**WHAT TO DO**. Look through the listing below and write out exactly the lines from the line with "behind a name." to the line with "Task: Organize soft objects", both included, and no others.

**AVAILABLE RECORDS**.
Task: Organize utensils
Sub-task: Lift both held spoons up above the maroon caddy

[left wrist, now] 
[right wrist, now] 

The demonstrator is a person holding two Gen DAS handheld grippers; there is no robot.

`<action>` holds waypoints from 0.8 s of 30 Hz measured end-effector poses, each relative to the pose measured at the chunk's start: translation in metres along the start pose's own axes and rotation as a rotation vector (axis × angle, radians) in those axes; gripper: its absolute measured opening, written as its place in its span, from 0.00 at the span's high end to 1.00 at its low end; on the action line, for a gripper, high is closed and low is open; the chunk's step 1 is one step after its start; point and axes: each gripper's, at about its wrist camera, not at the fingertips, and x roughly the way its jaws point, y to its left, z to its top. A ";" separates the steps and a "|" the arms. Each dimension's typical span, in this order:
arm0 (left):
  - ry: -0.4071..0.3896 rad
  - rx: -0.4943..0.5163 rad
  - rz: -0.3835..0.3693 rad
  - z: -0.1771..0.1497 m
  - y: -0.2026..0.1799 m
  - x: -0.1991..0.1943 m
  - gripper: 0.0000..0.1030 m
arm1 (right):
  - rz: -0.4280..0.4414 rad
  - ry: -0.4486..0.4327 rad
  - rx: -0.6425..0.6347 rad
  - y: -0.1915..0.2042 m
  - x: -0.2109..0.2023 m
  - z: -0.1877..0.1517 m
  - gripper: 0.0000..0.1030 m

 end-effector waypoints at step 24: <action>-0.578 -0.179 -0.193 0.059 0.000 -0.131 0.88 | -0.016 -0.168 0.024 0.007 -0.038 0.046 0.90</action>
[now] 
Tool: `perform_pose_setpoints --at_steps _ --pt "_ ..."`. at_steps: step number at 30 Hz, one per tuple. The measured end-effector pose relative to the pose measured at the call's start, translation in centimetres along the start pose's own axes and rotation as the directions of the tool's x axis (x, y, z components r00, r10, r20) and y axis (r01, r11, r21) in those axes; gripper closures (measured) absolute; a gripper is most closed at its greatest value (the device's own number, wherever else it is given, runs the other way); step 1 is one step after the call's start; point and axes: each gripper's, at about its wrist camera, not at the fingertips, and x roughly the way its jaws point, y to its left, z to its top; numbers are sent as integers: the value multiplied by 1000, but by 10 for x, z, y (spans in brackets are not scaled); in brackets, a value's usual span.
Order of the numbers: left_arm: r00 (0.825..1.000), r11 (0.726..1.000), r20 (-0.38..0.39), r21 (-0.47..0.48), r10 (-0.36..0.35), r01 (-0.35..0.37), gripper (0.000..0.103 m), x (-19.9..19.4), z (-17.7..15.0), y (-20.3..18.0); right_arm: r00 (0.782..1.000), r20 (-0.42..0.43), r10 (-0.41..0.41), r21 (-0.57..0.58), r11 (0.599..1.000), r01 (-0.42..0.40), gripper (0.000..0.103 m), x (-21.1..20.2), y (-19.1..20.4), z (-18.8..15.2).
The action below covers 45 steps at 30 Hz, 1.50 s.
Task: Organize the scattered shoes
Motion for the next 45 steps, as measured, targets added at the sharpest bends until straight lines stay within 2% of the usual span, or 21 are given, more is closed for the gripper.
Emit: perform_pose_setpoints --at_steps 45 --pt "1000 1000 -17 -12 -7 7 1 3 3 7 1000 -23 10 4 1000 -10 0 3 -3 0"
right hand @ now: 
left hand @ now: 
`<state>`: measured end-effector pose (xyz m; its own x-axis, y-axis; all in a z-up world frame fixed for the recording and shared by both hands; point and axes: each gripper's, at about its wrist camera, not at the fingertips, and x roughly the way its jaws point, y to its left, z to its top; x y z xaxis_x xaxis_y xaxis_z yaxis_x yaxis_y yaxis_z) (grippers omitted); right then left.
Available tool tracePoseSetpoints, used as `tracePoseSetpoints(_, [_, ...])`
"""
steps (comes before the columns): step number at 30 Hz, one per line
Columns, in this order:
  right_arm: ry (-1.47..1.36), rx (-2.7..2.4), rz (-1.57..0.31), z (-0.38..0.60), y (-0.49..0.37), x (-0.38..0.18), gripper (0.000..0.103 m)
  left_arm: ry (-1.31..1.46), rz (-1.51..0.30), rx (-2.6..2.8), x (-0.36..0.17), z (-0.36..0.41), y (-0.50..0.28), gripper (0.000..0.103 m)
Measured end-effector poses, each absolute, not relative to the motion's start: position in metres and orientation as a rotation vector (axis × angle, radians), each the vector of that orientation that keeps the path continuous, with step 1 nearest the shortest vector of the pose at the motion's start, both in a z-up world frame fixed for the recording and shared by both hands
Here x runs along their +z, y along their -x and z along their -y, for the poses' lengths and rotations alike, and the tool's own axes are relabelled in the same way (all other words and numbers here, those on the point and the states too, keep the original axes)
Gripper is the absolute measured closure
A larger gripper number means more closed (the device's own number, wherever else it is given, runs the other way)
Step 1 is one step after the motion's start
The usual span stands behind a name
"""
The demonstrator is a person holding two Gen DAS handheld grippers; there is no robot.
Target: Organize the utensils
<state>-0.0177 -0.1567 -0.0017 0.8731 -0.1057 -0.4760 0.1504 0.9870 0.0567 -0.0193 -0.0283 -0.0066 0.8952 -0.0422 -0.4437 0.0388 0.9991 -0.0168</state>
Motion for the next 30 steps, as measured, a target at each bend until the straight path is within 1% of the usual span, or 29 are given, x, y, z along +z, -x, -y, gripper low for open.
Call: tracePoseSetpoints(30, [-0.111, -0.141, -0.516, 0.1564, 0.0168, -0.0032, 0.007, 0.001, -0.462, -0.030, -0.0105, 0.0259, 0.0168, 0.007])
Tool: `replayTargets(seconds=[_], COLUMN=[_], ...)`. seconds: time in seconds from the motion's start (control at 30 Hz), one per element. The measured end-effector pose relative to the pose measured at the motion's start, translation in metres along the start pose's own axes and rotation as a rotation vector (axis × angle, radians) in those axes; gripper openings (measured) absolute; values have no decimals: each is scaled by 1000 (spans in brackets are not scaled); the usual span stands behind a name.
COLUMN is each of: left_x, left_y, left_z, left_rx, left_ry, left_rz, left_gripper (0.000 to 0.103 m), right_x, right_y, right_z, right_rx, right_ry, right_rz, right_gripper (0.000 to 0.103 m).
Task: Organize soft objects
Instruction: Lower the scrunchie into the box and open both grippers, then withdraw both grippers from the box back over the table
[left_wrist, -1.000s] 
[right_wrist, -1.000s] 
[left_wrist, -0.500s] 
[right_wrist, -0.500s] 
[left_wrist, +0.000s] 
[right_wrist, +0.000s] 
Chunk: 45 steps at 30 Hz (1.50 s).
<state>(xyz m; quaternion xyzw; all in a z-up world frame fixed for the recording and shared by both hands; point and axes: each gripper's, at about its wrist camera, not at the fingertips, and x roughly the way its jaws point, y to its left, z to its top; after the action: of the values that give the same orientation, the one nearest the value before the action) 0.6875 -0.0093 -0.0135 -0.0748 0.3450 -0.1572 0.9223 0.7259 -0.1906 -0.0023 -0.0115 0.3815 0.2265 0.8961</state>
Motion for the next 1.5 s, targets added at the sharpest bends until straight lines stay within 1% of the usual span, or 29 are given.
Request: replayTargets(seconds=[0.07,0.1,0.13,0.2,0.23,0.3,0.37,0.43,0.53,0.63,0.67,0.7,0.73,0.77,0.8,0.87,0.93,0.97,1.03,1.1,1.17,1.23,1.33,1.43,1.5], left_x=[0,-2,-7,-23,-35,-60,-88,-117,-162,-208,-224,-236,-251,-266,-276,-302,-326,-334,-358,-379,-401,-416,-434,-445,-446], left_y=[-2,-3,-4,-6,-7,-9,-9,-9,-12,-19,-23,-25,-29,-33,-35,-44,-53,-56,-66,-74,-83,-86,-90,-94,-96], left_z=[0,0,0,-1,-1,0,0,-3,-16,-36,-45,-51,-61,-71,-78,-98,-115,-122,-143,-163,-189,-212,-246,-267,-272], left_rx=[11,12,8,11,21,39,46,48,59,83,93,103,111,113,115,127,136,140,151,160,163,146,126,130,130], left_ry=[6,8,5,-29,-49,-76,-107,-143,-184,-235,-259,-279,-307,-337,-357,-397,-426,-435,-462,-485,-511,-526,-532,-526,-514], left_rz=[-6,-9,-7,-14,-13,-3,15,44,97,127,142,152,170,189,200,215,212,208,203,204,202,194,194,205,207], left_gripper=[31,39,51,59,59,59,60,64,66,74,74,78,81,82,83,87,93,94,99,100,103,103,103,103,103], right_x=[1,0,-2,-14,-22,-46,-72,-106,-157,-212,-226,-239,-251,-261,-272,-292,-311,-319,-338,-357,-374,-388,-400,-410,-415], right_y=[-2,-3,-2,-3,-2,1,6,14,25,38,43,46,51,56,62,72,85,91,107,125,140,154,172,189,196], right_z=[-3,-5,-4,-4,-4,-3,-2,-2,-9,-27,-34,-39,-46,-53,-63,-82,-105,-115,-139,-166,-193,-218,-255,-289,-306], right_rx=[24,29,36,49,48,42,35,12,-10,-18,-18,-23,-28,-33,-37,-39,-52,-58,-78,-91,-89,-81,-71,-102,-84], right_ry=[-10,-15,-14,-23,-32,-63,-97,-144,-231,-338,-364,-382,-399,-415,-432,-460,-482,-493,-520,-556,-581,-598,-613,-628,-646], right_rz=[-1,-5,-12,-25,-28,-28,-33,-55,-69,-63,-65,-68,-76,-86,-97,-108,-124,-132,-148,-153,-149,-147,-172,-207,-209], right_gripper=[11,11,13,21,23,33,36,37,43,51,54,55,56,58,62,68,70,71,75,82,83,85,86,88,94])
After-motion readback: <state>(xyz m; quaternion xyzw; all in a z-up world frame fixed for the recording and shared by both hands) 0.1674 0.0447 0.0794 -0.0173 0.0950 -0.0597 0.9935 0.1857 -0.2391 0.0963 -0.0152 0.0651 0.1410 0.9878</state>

**EXERCISE RESPONSE**.
Tool: `replayTargets(seconds=[_], COLUMN=[_], ...)`. seconds: time in seconds from the motion's start (control at 30 Hz), one per element. The measured end-effector pose relative to the pose measured at the motion's start, translation in metres along the start pose's own axes and rotation as a rotation vector (axis × angle, radians) in those axes; gripper openings (measured) absolute; values have no decimals: each is scaled by 1000 (spans in brackets are not scaled); the usual span stands behind a name.
COLUMN is each of: left_x, left_y, left_z, left_rx, left_ry, left_rz, left_gripper (0.000 to 0.103 m), right_x, right_y, right_z, right_rx, right_ry, right_rz, right_gripper (0.000 to 0.103 m).
Task: Organize soft objects

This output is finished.